Apparently two years ago, my Valentine's Day must have been similar to yesterday, because I began this blog post exactly two years ago - and here I am wanting to write about the exact same thing.
I have a wonderful husband. He is kind and considerate, loving and caring. He cleans up after himself and after the cats and dogs and me at times. He does dishes, scoops kitty litter boxes, does laundry, does grocery shopping. But the best thing about him is that he is a wonderful conversational partner. Talking to John is the greatest thing in my life. He's knowledgeable and interested in the world, and very funny. We share many interests and points of view from our career paths (we're both sociologists and college instructors) to our social and political views.

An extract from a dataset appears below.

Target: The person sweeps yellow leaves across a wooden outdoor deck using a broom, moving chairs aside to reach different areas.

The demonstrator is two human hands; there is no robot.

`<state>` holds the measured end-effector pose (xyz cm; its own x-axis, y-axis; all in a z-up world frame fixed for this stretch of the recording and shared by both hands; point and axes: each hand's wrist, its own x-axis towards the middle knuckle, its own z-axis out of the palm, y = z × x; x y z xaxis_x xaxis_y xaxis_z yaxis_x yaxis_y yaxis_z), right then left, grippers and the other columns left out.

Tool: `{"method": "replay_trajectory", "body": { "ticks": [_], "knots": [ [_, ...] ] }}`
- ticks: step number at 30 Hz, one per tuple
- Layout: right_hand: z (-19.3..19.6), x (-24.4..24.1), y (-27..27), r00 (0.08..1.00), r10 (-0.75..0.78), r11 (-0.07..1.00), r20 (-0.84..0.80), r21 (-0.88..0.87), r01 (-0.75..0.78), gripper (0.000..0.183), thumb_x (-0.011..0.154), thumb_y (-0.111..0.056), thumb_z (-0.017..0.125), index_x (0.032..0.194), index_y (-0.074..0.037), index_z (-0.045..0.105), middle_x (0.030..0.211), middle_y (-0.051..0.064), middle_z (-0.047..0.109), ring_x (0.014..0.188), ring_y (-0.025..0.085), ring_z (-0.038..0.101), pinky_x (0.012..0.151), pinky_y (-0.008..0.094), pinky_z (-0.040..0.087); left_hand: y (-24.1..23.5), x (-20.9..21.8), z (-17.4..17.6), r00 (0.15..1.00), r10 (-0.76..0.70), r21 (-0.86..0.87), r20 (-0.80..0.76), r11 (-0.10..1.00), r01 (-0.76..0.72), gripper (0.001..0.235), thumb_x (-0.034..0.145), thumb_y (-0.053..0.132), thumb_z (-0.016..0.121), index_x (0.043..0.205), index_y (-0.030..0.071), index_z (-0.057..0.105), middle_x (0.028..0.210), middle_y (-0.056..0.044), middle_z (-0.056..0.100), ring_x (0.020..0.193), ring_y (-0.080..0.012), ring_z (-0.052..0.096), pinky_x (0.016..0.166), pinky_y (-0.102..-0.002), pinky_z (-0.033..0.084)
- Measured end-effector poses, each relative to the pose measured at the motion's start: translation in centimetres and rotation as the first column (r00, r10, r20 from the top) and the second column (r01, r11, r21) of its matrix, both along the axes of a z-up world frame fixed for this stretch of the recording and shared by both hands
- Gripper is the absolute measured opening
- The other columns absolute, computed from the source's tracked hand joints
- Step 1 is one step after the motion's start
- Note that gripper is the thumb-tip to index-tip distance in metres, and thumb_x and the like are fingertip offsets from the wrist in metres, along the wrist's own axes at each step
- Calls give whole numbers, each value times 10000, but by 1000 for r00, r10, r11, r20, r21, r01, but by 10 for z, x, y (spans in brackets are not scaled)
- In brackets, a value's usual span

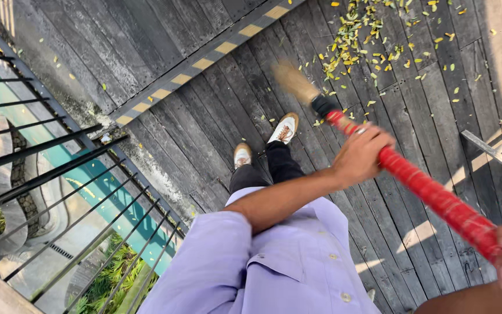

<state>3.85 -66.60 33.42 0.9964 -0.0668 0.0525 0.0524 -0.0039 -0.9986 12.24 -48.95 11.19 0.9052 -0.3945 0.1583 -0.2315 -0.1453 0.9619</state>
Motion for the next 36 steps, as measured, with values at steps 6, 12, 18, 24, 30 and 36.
{"method": "replay_trajectory", "body": {
  "ticks": [6,12,18,24,30,36],
  "knots": [
    [-97,-10,138,934,287,924,-214,319,-211,482,1021,-154,572,558,-60,479,548,58,516,549,200,520,788,488,483,210,-127,-85,940,249,375,-236,915,-148,204,706,29,767,823,120,628,826,-104,639,865,-352,632,800,-439,472],
    [-61,-59,227,950,51,988,-309,-126,-94,411,982,-86,632,583,-13,565,536,16,539,561,155,560,747,375,550,225,-149,-131,974,41,280,-223,960,24,203,713,50,748,839,135,614,912,-96,632,918,-344,623,835,-428,465],
    [5,-81,245,997,-51,892,-64,-452,16,320,907,24,659,617,19,525,557,30,502,519,159,518,728,383,557,86,-90,-92,995,-103,-136,-12,986,100,282,785,131,788,931,160,549,971,-14,611,1095,-278,608,1110,-462,390],
    [46,-136,242,981,-174,881,84,-433,193,351,873,-48,633,567,-22,462,543,55,481,534,200,553,742,442,555,79,-113,-17,995,-48,-120,85,991,58,307,770,49,729,998,152,550,1049,-53,622,1240,-336,572,1170,-510,338],
    [62,-200,226,961,-274,962,-30,-25,273,496,990,-253,574,545,-75,447,526,36,499,497,186,539,661,415,501,173,-204,4,946,-302,97,-117,944,314,240,743,-2,716,918,129,616,951,-106,627,1046,-363,593,947,-467,452],
    [-7,-197,260,985,-155,926,73,-337,170,420,853,-114,730,553,-40,445,547,20,472,512,172,498,717,391,530,154,-172,-34,948,-311,39,67,950,309,210,737,8,717,829,150,592,879,-56,632,993,-352,589,912,-431,449]
  ]
}}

He is from my point of view just about perfect in every way.
In fact the only flaw I see in him is that he absolutely refuses to accept that he is wonderful, and persists in believing that some how he is inadequate, and that I "deserve" someone "better."
When I was a child my ideas of love and romance were influenced by what I saw happening between my parents and all the schmaltzy romantic movies that my mother loved and shared with me.
My parents had a pretty typical 1950's style marriage. My dad went to work everyday, earned a paycheck, brought it home, kissed my mom, ate dinner, watched TV and did yard work and worked on stuff in the garage. My mom did everything else. My father always remembered her birthday, Valentine's Day and their anniversary with flowers, cards, candy, and sometimes sexy nightgowns. Each night they slept together in a cozy double bed. However, my father was also a petty tyrant who at times treated both my mother and us children as his subjects to be bullied and belittled.
I grew up thinking that a husband had to do all those things to show his affection. And I have to admit that it took me a while to let go of all that external symbolic stuff. But let it go I did, because I'd far rather have the true romance of shared life and companionable equality, than a "romantic" tyrant.